Jobs told Muffly during that initial meeting he wanted to recreate the area the campus was located within, before Silicon Valley boomed. Described as an ecological preservation project, Muffly understood the task would involve a significant number of fruit and oak trees, but it wasn't until months later when he was shown the model of Apple Park by Jobs in a conference room that the scale of the project was huge.

"I was like, whoa, this is crazy," Muffly said, about the moment he was shown the large green space he was asked to fill, in and around the circular main building. "I'm looking at it and my brain is like, it's the mothership!"

During the project itself, as part of a larger landscaping design by architecture firm The Olin Studio, Muffly had to come up with the list of plant and tree species, as well as individual selections, keeping Jobs' vision in mind.

"He had a better sense than most arborists. He could tell visually which ones looked like they had good structure," said Muffly about Jobs. In one example, Muffly describes how Jobs chose between two similar trees, with Jobs selecting the one Muffly preferred to use over one that was more common to the area.

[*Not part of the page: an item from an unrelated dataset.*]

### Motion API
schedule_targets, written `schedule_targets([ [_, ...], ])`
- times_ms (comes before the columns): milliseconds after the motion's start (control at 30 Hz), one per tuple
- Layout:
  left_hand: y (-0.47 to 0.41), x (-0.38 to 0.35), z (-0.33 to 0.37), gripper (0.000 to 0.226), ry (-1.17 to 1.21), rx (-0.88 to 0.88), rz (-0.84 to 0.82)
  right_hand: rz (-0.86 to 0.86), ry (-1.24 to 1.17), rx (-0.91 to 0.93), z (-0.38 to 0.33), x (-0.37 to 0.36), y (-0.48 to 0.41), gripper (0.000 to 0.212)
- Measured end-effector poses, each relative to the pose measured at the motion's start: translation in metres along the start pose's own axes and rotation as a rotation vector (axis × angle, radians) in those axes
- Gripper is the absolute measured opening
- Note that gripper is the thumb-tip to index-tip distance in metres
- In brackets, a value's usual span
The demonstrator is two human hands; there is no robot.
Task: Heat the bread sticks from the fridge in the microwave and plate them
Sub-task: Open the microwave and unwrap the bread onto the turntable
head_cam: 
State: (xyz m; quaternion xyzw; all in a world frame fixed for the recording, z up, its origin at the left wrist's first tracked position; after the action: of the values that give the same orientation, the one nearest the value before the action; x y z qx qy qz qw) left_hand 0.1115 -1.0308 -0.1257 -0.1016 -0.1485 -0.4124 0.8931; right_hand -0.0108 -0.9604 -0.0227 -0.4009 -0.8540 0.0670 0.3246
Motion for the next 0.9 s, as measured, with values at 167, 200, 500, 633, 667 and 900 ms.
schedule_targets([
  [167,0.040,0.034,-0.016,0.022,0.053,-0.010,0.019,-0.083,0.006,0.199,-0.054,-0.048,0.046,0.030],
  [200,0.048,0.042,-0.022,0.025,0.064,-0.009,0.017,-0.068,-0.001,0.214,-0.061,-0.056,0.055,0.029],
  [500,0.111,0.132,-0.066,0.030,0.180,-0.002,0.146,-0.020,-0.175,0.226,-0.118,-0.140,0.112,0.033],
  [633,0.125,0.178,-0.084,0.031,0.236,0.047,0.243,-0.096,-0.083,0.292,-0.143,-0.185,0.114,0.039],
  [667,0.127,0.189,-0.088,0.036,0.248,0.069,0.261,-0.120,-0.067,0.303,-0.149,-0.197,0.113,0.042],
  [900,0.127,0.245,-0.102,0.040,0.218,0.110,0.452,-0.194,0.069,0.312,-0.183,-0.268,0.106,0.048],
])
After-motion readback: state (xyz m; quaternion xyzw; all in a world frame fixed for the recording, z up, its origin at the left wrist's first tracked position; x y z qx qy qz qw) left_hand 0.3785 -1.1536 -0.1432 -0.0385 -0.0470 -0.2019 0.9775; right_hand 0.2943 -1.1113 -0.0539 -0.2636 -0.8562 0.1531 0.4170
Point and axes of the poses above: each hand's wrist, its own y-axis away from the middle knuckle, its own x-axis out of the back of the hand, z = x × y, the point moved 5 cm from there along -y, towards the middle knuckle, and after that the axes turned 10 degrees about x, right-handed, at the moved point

Muffly also convinced Jobs the use of other species that could thrive in climate change-triggered droughts. He used an investment example as reasoning that the use of native trees as an ecosystem backbone then diversifying into other types was the way to go, telling Jobs "You have to diversify your portfolio if you don't know what's coming down the pike."

For the final stages of the landscaping project, Muffly will have installed around 9,000 trees around the campus. This also includes a large number of fruit trees that will be farmed for the campus cafeteria, as well as providing varying blooms throughout the year.

As well as abiding by Jobs' request for apricots, a sequentially ripening orchard was designed by Muffly, who estimates that it may provide 20 percent of the campus' fruit supply. Alongside apricots will be plums, persimmons, and 17 varieties of apples and cherries, with 37 varieties of fruit grown on site.